EXERCISE DIRECTIONS: Print the whole listing exactly as it appears, but skip the pictures.

DATASET ENTRIES:
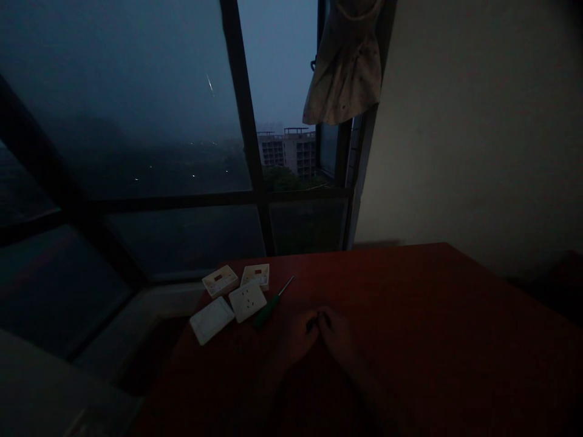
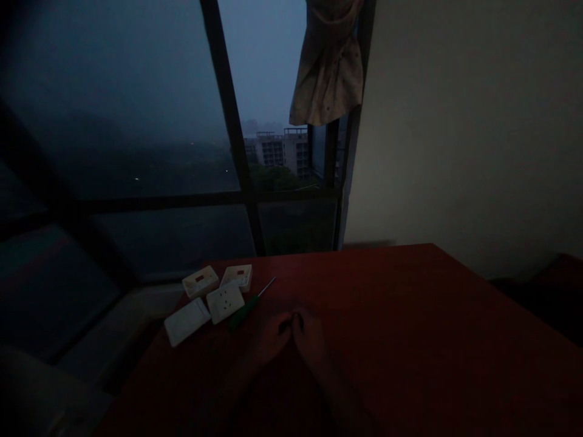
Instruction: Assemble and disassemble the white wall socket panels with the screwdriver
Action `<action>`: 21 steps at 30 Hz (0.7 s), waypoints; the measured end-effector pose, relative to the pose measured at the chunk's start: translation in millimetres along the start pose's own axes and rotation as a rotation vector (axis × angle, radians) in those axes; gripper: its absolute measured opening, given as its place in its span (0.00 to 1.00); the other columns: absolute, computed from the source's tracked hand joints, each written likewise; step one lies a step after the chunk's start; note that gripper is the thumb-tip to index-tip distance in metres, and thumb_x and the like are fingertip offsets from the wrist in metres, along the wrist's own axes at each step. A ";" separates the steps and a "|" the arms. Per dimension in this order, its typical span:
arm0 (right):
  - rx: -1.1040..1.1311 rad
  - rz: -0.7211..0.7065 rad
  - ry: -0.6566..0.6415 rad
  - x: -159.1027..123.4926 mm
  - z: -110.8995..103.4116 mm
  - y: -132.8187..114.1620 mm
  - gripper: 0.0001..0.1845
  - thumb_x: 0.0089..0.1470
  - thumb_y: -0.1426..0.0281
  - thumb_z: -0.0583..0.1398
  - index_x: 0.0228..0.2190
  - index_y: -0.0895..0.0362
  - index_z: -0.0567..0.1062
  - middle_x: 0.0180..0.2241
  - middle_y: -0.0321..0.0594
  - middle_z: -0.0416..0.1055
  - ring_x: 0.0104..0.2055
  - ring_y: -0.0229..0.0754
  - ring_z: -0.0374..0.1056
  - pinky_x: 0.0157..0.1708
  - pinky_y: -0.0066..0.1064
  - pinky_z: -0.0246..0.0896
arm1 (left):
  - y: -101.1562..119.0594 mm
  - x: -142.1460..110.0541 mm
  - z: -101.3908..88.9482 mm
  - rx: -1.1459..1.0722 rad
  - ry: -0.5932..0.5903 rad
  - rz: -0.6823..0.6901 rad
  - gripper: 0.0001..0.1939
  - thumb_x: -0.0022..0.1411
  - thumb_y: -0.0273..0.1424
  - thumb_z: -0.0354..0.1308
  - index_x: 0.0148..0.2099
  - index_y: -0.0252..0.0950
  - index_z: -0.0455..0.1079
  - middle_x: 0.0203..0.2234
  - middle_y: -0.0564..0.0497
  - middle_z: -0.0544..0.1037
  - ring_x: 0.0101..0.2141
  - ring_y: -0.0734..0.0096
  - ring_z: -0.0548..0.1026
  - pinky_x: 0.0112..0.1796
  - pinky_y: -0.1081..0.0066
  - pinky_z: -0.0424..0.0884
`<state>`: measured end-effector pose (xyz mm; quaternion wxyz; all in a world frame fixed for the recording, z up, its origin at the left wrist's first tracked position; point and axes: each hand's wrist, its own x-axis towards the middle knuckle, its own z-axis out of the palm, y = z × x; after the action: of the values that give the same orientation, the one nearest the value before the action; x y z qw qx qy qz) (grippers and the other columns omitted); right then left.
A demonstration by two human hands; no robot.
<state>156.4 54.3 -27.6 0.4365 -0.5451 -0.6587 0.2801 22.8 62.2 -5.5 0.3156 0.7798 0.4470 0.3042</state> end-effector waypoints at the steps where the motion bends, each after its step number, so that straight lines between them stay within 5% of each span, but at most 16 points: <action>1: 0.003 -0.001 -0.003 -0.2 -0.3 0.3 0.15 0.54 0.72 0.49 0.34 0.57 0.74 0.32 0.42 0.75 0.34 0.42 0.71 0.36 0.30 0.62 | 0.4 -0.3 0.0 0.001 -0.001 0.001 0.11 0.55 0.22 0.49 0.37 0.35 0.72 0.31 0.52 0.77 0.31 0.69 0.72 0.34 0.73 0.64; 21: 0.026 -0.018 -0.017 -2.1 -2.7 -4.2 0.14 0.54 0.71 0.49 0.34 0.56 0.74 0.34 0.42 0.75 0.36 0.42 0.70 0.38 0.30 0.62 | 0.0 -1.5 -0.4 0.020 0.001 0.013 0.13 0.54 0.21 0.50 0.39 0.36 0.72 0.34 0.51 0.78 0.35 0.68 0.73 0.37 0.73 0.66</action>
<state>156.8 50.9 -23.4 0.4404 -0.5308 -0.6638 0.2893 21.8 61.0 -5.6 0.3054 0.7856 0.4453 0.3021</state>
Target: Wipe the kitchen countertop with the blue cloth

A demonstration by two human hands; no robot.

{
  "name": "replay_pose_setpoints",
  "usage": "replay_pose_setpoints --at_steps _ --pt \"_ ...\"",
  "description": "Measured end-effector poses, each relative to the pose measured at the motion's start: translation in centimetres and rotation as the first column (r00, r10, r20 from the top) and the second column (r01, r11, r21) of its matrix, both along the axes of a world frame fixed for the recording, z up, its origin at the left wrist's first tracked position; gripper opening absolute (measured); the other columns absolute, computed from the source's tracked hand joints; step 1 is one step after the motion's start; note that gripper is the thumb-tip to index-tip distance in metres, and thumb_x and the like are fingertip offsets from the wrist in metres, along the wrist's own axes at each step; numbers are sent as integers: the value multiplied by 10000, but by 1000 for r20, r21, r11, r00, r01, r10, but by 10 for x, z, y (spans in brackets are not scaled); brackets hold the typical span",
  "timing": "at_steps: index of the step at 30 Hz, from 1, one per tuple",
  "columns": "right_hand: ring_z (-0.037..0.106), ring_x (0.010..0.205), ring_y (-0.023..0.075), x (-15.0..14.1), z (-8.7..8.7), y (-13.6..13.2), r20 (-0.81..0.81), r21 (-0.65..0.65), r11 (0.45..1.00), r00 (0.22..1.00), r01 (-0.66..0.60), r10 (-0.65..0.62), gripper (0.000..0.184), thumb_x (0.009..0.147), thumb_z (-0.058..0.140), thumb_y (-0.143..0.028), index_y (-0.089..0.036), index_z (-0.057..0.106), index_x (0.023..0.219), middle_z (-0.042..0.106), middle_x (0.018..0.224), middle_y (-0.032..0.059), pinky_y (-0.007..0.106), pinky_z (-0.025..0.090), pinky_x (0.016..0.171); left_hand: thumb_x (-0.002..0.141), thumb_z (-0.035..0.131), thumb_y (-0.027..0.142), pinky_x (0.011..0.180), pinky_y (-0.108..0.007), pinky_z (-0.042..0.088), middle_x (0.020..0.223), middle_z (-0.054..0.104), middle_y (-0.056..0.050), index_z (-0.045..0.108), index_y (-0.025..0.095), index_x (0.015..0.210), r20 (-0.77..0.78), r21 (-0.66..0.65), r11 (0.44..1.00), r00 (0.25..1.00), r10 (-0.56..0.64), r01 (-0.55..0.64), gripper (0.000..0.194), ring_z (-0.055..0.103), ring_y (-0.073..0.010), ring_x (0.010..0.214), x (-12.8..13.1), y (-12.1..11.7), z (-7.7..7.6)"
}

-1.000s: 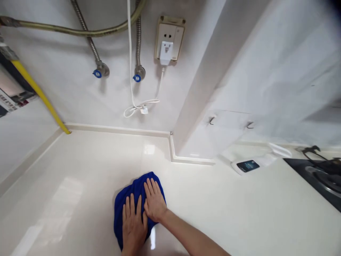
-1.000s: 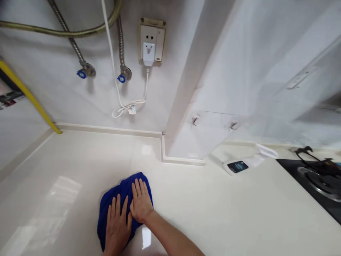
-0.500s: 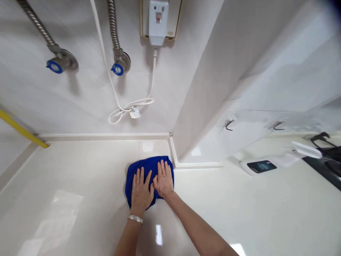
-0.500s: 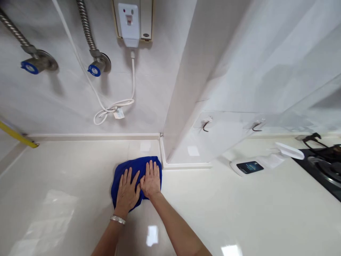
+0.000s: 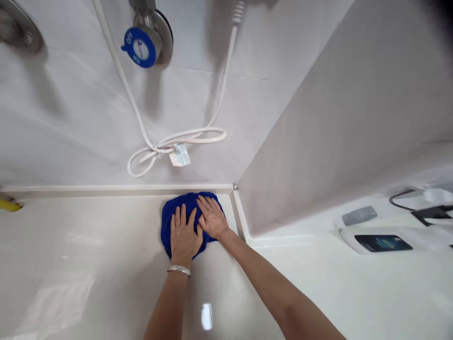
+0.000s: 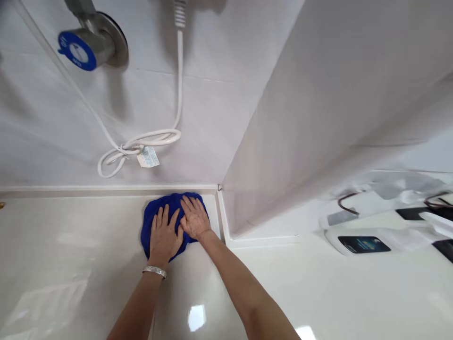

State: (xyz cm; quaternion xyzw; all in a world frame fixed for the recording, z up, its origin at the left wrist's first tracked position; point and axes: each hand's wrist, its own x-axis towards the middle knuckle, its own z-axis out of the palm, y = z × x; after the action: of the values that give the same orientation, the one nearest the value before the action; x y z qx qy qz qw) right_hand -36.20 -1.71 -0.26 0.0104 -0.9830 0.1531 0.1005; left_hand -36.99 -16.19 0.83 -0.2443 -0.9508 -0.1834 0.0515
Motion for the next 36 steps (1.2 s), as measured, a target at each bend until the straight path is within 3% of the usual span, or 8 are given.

EXPECTED ANSWER:
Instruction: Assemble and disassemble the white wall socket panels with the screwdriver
Action `<action>`: 21 steps at 30 Hz (0.7 s), waypoints; the measured end-effector pose, relative to the pose measured at the chunk's start: translation in millimetres along the start pose's own axes and rotation as a rotation vector (axis × angle, radians) in those axes; gripper: its absolute measured opening, given as its place in its span (0.00 to 1.00); the other columns: absolute, computed from the source's tracked hand joints, each written likewise; step one lies a step after the chunk's start; note that gripper is the thumb-tip to index-tip distance in metres, and thumb_x and the like are fingertip offsets from the wrist in metres, along the wrist's own axes at each step. A ";" separates the steps and a "|" the arms. Per dimension in this order, its typical span:
arm0 (right):
  - rx: -1.1040..1.1311 rad
  - rz: -0.7211..0.7065 rad
  - ry: -0.6566..0.6415 rad
  - x: -159.1027..123.4926 mm
  - z: -110.8995..103.4116 mm
  - y: -132.8187..114.1620 mm
  - gripper: 0.0001..0.1845
  - thumb_x: 0.0089..0.1470
  - thumb_y: -0.1426..0.0281
  - thumb_z: -0.0583..0.1398
  - index_x: 0.0228..0.2190
  - index_y: -0.0895..0.0362
  - index_z: -0.0567..0.1062
  - middle_x: 0.0180..0.2241
  - middle_y: -0.0321..0.0594
  - middle_z: -0.0416..0.1055
  - ring_x: 0.0104..0.2055
  - ring_y: -0.0229..0.0754
  - ring_z: -0.0374..0.1056
  - pinky_x: 0.0157..0.1708
  - pinky_y: -0.0066..0.1064
  - pinky_z: -0.0246..0.0896
arm1 (left):
  - y: -101.1562..119.0594 mm
  - x: -142.1460..110.0541 mm
  - z: -101.3908..88.9482 mm
  - rx: -1.1459..1.0722 rad
  - ry: -0.5932..0.5903 rad
  - rz: -0.6823..0.6901 rad
  - gripper: 0.0001..0.1939
  - thumb_x: -0.0022..0.1411
  - thumb_y: -0.0273..0.1424
  - thumb_z: -0.0354..0.1308
  - index_x: 0.0148..0.2099
  - index_y: -0.0252..0.0950
  - index_z: -0.0455..0.1079
  - middle_x: 0.0203..0.2234
  - middle_y: -0.0564..0.0497
  - middle_z: -0.0544..0.1037
  - ring_x: 0.0101..0.2141
  - ring_y: -0.0734..0.0096
  - ring_z: -0.0548..0.1026
  - pinky_x: 0.0112..0.1796
  - pinky_y: -0.1081..0.0066
  - pinky_z: -0.0424..0.0884
`<state>`: measured end-effector pose (xyz mm; quaternion wxyz; all in a world frame fixed for the recording, z up, its origin at the left wrist's first tracked position; point and axes: each hand's wrist, its own x-axis towards the middle knuckle, its own z-axis out of the palm, y = z × x; after the action: of the values that give the same orientation, the one nearest the value before the action; x y z qw qx qy qz) (grippers and the other columns omitted); right then left.
A demonstration by two human hands; no robot.
<state>156.4 54.3 -27.6 0.4365 -0.5451 -0.6587 0.2801 22.8 62.2 -5.5 0.3156 0.7798 0.4470 0.3042</state> end-effector waypoints at the steps where the motion bends, each after its step number, so that straight lines between them stay within 5% of each span, but at most 16 points: <action>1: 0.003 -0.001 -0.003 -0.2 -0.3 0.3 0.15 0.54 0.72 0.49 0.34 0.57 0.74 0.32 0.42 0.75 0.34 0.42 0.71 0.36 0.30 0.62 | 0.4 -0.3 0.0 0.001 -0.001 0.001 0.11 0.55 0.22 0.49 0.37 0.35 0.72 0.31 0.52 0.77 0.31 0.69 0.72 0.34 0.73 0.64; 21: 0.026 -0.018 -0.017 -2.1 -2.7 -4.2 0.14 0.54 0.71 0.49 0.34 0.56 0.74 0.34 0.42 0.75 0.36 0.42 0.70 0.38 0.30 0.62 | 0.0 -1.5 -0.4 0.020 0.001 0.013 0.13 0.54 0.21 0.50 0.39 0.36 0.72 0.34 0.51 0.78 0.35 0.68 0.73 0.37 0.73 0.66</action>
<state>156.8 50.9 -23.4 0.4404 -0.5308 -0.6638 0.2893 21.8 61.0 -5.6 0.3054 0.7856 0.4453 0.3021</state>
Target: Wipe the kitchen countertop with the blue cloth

A demonstration by two human hands; no robot.

{
  "name": "replay_pose_setpoints",
  "usage": "replay_pose_setpoints --at_steps _ --pt \"_ ...\"",
  "description": "Measured end-effector poses, each relative to the pose measured at the motion's start: translation in centimetres and rotation as the first column (r00, r10, r20 from the top) and the second column (r01, r11, r21) of its matrix, both along the axes of a world frame fixed for the recording, z up, its origin at the left wrist's first tracked position; gripper opening absolute (measured); the other columns absolute, computed from the source's tracked hand joints; step 1 is one step after the motion's start; note that gripper is the thumb-tip to index-tip distance in metres, and thumb_x and the like are fingertip offsets from the wrist in metres, along the wrist's own axes at each step; numbers are sent as integers: the value multiplied by 10000, but by 1000 for r20, r21, r11, r00, r01, r10, but by 10 for x, z, y (spans in brackets are not scaled); brackets hold the typical span",
  "timing": "at_steps: index of the step at 30 Hz, from 1, one per tuple",
  "columns": "right_hand: ring_z (-0.037..0.106), ring_x (0.010..0.205), ring_y (-0.023..0.075), x (-15.0..14.1), z (-8.7..8.7), y (-13.6..13.2), r20 (-0.81..0.81), r21 (-0.65..0.65), r11 (0.45..1.00), r00 (0.22..1.00), r01 (-0.66..0.60), r10 (-0.65..0.62), gripper (0.000..0.184), thumb_x (0.009..0.147), thumb_z (-0.058..0.140), thumb_y (-0.143..0.028), index_y (-0.089..0.036), index_z (-0.057..0.106), index_x (0.023..0.219), middle_z (-0.042..0.106), middle_x (0.018..0.224), middle_y (-0.032..0.059), pinky_y (-0.007..0.106), pinky_z (-0.025..0.090), pinky_x (0.016..0.171); left_hand: thumb_x (-0.002..0.141), thumb_z (-0.035..0.131), thumb_y (-0.027..0.142), pinky_x (0.011..0.180), pinky_y (-0.108..0.007), pinky_z (-0.042..0.088), middle_x (0.020..0.223), middle_z (-0.054..0.104), middle_y (-0.056..0.050), index_z (-0.045..0.108), index_y (-0.025..0.095), index_x (0.015..0.210), r20 (-0.77..0.78), r21 (-0.66..0.65), r11 (0.44..1.00), r00 (0.25..1.00), r10 (-0.56..0.64), r01 (-0.55..0.64), gripper (0.000..0.194), ring_z (-0.055..0.103), ring_y (-0.073..0.010), ring_x (0.010..0.214), x (-12.8..13.1), y (-12.1..11.7), z (-7.7..7.6)"
}

-1.000s: 
-1.000s: 
-0.500s: 
-0.500s: 
+0.000s: 
+0.000s: 

State: (xyz cm; quaternion xyzw; all in a world frame fixed for the recording, z up, its origin at the left wrist's first tracked position; point and axes: each hand's wrist, its own x-axis towards the middle knuckle, its own z-axis out of the palm, y = z × x; after the action: of the values that give the same orientation, the one nearest the value before the action; x y z qx qy qz qw) right_hand -36.20 -1.71 -0.26 0.0104 -0.9830 0.1531 0.1005; left_hand -36.99 -16.19 0.83 -0.2443 -0.9508 -0.1834 0.0515
Motion for the next 36 steps (1.2 s), as measured, a target at each bend until the straight path is within 3% of the usual span, or 8 are given.

The exercise is done, with nothing more to add.